Reproduce the lines of the material exactly, excluding every image.

· · · · · · ·

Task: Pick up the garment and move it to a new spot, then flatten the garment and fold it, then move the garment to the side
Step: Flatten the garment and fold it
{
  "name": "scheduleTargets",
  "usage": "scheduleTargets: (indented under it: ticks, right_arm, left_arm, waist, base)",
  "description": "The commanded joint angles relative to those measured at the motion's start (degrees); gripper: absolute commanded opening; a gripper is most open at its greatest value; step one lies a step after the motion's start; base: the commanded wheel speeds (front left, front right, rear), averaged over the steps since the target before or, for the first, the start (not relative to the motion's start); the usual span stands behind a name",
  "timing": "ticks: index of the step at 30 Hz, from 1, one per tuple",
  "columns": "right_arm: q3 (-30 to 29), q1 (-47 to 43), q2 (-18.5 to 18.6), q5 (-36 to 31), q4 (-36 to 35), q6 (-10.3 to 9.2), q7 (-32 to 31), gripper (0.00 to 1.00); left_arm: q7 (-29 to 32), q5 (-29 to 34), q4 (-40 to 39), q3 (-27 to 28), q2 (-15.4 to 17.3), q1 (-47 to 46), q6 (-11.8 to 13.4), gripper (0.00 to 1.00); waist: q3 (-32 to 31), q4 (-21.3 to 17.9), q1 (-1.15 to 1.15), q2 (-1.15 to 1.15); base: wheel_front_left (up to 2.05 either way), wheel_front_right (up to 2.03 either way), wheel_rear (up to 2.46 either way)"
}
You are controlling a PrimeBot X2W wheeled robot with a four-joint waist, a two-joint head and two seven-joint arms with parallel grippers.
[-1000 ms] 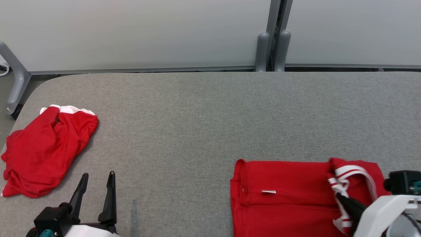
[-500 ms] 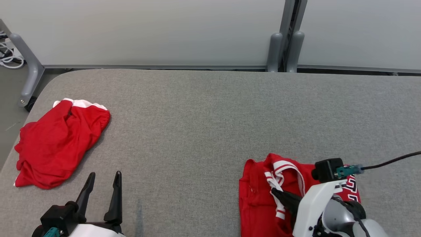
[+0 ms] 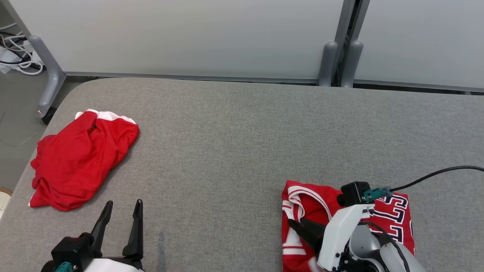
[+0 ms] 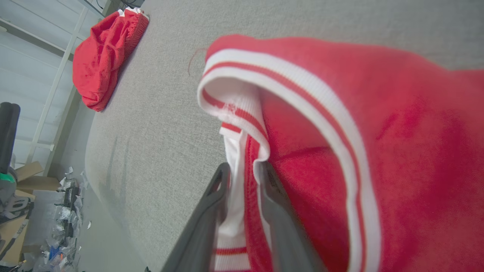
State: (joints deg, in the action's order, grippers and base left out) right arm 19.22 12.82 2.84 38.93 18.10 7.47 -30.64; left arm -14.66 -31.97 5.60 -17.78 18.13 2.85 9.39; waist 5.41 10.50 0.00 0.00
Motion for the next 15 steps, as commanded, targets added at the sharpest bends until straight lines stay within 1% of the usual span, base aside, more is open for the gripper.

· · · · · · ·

### Response to this exercise
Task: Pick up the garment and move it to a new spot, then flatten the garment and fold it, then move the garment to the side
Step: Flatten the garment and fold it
{
  "name": "scheduleTargets",
  "usage": "scheduleTargets: (indented under it: ticks, right_arm, left_arm, waist, base)",
  "description": "The commanded joint angles relative to those measured at the motion's start (degrees); gripper: absolute commanded opening; a gripper is most open at its greatest value; step one lies a step after the motion's start; base: the commanded wheel speeds (front left, front right, rear), averaged over the steps since the target before or, for the first, the start (not relative to the motion's start); the usual span stands behind a name",
  "timing": "ticks: index of the step at 30 Hz, from 1, one per tuple",
  "columns": "right_arm: q3 (-30 to 29), q1 (-47 to 43), q2 (-18.5 to 18.6), q5 (-36 to 31), q4 (-36 to 35), q6 (-10.3 to 9.2), q7 (-32 to 31), gripper (0.00 to 1.00); left_arm: q7 (-29 to 32), q5 (-29 to 34), q4 (-40 to 39), q3 (-27 to 28), q2 (-15.4 to 17.3), q1 (-47 to 46), q6 (-11.8 to 13.4), gripper (0.00 to 1.00); waist: q3 (-32 to 31), q4 (-21.3 to 17.9), q1 (-1.15 to 1.15), q2 (-1.15 to 1.15); base: wheel_front_left (up to 2.05 either way), wheel_front_right (up to 2.03 either way), wheel_rear (up to 2.46 either way)"
}
You are controlling a PrimeBot X2W wheeled robot with a four-joint waist, a two-joint head and two seven-joint arms with parallel grippers.
[-1000 ms] 
[-500 ms] 
[+0 ms] 
[+0 ms] 
State: (joints deg, in the action's order, grippers and base left out) right arm 19.22 12.82 2.84 38.93 18.10 7.47 -30.64; left arm -14.66 -31.97 5.60 -17.78 18.13 2.85 9.39; waist 5.41 10.50 0.00 0.00
Motion for the next 15 steps, as commanded, targets added at the sharpest bends until straight lines stay within 1% of the usual span, base aside, more is open for the gripper.

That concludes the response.